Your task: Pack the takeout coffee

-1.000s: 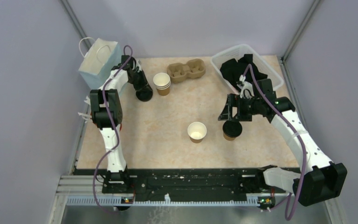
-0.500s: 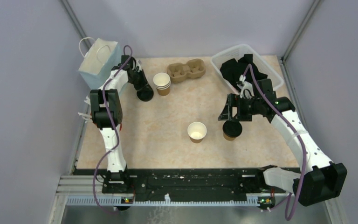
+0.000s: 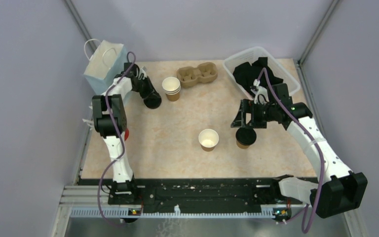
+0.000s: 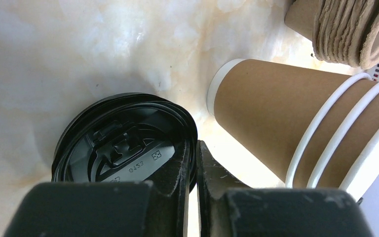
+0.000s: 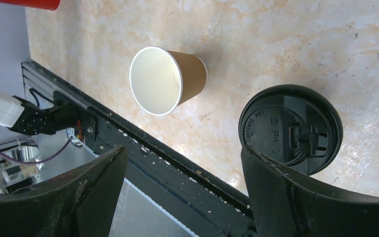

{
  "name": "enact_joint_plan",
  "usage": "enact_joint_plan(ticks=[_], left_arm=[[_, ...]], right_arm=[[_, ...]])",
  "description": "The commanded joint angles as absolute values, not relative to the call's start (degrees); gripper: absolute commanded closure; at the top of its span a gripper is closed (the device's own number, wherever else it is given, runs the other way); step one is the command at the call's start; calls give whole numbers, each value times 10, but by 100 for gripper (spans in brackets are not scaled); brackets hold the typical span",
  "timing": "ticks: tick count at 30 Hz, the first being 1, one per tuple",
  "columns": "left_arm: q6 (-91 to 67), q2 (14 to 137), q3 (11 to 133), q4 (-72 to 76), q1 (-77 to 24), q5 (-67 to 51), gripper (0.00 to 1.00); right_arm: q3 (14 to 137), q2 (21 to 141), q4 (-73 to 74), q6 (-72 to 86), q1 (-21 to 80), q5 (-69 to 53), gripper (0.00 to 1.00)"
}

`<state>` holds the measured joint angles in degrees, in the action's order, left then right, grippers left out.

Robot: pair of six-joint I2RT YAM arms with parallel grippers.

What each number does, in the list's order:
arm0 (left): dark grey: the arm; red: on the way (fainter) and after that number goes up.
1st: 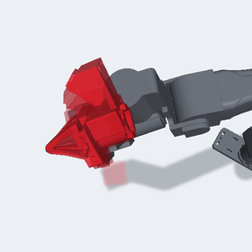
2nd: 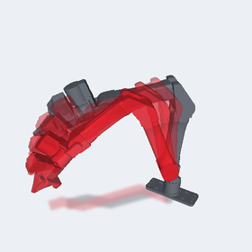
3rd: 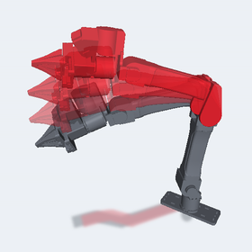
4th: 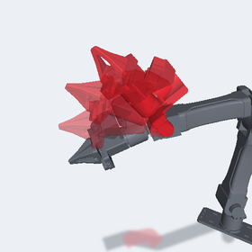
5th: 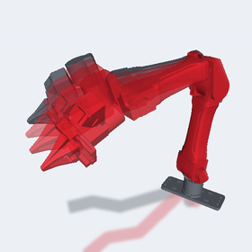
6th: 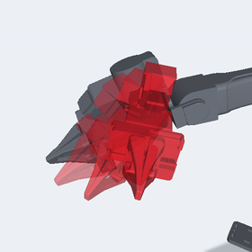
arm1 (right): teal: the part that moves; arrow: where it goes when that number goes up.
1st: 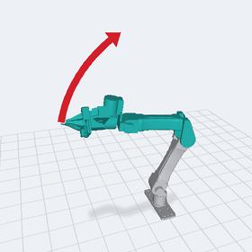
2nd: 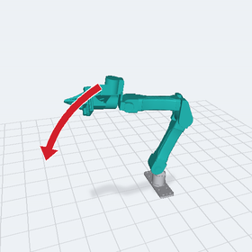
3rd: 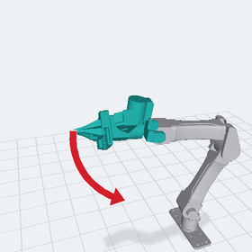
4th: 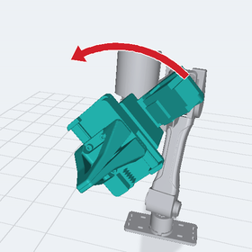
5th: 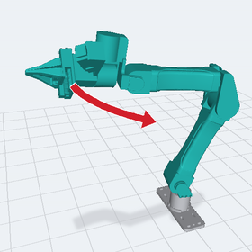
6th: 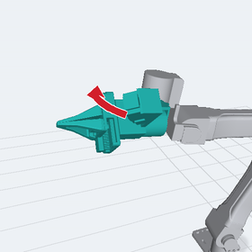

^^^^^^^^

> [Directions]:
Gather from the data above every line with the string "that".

> [Response to the exercise]:
arm0 (left): dark grey: the arm; red: on the way (fainter) and after that number goes up.
arm1 (right): teal: the part that moves; arrow: where it goes when that number goes up.

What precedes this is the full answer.